### [EXERCISE]
The answer is to be the lines below that lie between the line holding "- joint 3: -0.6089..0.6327" and the line holding "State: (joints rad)", inclusive, transcribed exactly and free of pictures.

[[ DATA EXCERPT open ]]

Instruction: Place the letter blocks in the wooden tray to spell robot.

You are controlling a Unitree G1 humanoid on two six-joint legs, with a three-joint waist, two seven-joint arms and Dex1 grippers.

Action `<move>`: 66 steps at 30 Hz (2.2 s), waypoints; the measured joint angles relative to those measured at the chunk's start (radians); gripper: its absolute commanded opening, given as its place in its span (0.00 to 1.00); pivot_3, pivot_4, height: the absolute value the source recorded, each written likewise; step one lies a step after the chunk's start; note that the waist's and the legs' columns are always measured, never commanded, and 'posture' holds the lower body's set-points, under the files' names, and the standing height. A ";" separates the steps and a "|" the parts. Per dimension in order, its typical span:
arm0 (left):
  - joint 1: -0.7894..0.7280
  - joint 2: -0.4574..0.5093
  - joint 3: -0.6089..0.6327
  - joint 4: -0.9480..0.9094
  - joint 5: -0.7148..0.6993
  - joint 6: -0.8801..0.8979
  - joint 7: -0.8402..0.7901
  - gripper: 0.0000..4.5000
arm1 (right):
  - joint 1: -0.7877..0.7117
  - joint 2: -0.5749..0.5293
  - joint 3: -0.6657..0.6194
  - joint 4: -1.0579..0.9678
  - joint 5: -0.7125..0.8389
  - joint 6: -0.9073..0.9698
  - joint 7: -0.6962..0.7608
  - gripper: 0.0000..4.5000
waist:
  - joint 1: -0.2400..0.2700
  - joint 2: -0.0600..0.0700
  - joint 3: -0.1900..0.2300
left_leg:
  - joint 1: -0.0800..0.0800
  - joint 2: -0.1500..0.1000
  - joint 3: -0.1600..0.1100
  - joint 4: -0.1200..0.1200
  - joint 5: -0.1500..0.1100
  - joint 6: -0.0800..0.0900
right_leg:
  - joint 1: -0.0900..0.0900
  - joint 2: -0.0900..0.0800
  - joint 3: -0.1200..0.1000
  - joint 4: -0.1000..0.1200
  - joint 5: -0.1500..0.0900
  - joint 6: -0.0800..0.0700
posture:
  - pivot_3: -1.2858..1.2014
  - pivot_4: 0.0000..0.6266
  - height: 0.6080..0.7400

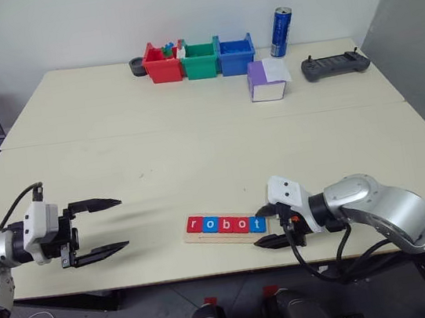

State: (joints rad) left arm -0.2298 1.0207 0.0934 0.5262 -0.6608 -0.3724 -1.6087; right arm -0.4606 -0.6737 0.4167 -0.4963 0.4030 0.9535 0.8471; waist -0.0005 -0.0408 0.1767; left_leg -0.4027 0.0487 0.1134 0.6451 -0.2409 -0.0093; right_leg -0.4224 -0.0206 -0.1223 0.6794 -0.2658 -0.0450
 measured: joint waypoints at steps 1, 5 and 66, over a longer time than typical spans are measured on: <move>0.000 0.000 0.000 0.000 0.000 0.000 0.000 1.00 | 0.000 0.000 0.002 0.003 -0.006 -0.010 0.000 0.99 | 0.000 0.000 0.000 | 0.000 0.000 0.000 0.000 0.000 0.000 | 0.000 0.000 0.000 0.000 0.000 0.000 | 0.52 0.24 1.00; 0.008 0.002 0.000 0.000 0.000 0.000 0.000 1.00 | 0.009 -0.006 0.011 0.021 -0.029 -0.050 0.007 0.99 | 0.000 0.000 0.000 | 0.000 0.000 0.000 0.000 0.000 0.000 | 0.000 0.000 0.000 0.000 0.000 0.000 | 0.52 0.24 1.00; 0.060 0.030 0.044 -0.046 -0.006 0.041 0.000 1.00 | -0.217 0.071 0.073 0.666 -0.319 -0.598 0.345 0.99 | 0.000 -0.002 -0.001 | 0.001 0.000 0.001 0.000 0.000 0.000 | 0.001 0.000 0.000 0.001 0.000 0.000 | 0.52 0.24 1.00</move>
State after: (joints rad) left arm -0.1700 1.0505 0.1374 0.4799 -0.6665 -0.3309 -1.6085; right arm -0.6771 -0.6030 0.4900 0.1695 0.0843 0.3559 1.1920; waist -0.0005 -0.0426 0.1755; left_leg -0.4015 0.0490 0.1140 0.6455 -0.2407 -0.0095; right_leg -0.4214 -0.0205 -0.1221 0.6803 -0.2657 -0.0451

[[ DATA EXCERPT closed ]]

### [OUTPUT OF THE EXERCISE]
  - joint 3: -0.6089..0.6327
  - joint 4: -0.9480..0.9094
  - joint 5: -0.7148..0.6993
  - joint 6: -0.8801..0.8979
  - joint 7: -0.8402..0.7901
  - gripper: 0.0000..4.5000
arm1 (right):
  - joint 1: -0.7877..0.7117
  - joint 2: -0.5749..0.5293
  - joint 3: -0.6657..0.6194
  - joint 4: -1.0579..0.9678
  - joint 5: -0.7125..0.8389
  - joint 6: -0.9073..0.9698
  - joint 7: -0.6962..0.7608
  - gripper: 0.0000..4.5000
waist:
  - joint 1: -0.2400..0.2700
  - joint 2: -0.0600..0.0700
  - joint 3: -0.1900..0.2300
left_leg:
  - joint 1: -0.0800..0.0800
  - joint 2: -0.1500..0.1000
  - joint 3: -0.1600..0.1100
  - joint 4: -0.1200..0.1200
  - joint 5: -0.1500..0.1100
  - joint 6: -0.0800..0.0900
right_leg:
  - joint 1: -0.0900..0.0900
  - joint 2: -0.0900..0.0800
  - joint 3: -0.1200..0.1000
  - joint 4: -0.1000..0.1200
  - joint 5: -0.1500..0.0900
  - joint 6: -0.0800..0.0700
posture:
  - pivot_3: -1.2858..1.2014
  - pivot_4: 0.0000..0.6266
  - height: 0.6080..0.7400


State: (joints rad) left arm -0.2298 1.0207 0.0934 0.5262 -0.6608 -0.3724 -1.6087; right arm -0.4606 -0.6737 0.4167 -0.4963 0.4030 0.9535 0.8471; waist -0.0005 -0.0408 0.1767; left_leg -0.4027 0.0487 0.1134 0.6451 -0.2409 -0.0093; right_leg -0.4224 -0.0206 -0.1223 0.6794 -0.2658 -0.0450

That makes the output complete.